The Republican River Compact: Will Kansas and Nebraska Ever Co-Exist?



In 1943, the states of Kansas, Nebraska, and Colorado (the “States”) formed the Republican River Compact (“Compact”). Pursuant to its obligation under article 1, section 2 of the United States Constitution, Congress reviewed and approved the Compact. To administer the Compact, the States established the Republican River Compact Administration (“RRCA”). Since 1999, Kansas has not been happy with Nebraska’s excessive water consumption. After years of litigation, the dispute is back before the Supreme Court of the United States (“Court”). Kansas seeks money damages and other relief from Nebraska for breaching the Compact, and Nebraska wants different accounting methods. Nebraska concedes it breached the Compact by using more than its contractual entitlement of water. The Compact, however, contains no remedial provisions for what should take place in the event of breach. The parties argued the case before the Court on October 14, 2014. The Court must now decide what remedies are available when a state breaches an interstate water compact.



In 1998, Kansas filed an action with the Court alleging that Nebraska was pumping too much groundwater and unlawfully depleting the Republican River. Pursuant to the Compact, Kansas receives forty percent (40%) of the water from the Republican River, while Nebraska receives forty-nine percent (49%), and Colorado receives eleven percent (11%). The Court has original jurisdiction over suits involving interstate compacts, but appointed a special master to take evidence, make findings, and recommend a resolution. The parties negotiated a settlement as to how each would account for “Virgin Water Supply, Computed Water Supply, Allocations, Imported Water Supply Credit, Augmentation Credit and Computed Beneficial Consumptive Use.” This agreement is known as the Final Settlement Stipulation (“FSS”); the methodology for computing water supply, allocations, and water use (the “Accounting Procedures”) are found in Appendix C to the FSS. The Court expressly approved the FSS in 2003, five years after Kansas initiated the suit.

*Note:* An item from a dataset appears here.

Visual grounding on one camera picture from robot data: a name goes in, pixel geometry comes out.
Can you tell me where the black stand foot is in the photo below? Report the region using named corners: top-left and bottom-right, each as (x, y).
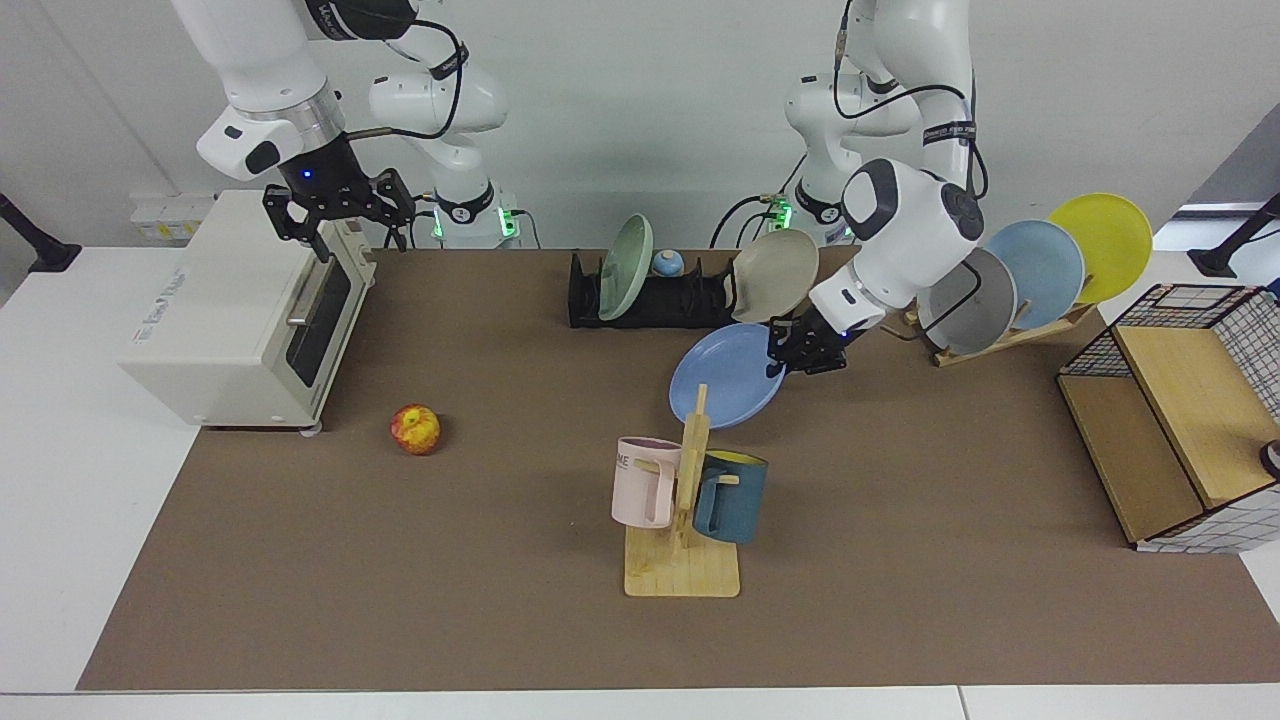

In 2010, Kansas filed the instant action with the Court, claiming that Nebraska was still consuming too much water and was in breach of the FSS. Kansas relied upon the calculations required under the current Accounting Procedures to support its claim. According to Kansas, each of the States fully understood the formulas being used, the variables in play, and the possible outcomes, including those about which Nebraska now complains. None of the States was mistaken about these issues, Kansas argued. Nebraska, on the other hand, claims the States were mistaken as to whether “imported” water would be counted as “virgin” water.   Nebraska argued that this mistake resulted in the charge that Nebraska was using more than its allotted share of water. In response to Kansas’s suit, Nebraska counterclaimed and proposed a solution to what it perceived as a problem with the Accounting Procedures. Nebraska termed its solution the “5-Run Proposal.” The Court appointed another special master (“Master”) to address these claims.

On November 15, 2013, the Master issued a 188-page Special Master’s Report (“Report”). In his first recommendation to the Court, to cure what he deemed a “technical, mutual mistake,” the Master recommended reforming the RRCA Accounting Procedures “so that Nebraska is not charged with the consumption of Imported Water Supply as if it were Virgin Water Supply.” The Master further found that Nebraska acted as a “conscious wrongdoer” and substantially exceeded its allocation of water under the Compact. The Master recommended judgment in Kansas’s favor in the amount of $3.7 million to compensate for its loss of water and $1.8 million to account for Nebraska’s wrongdoing. Finally, the Master recommended denying all other requested relief, specifically including Kansas’s requests for injunctive relief, sanctions, and appointment of a river master.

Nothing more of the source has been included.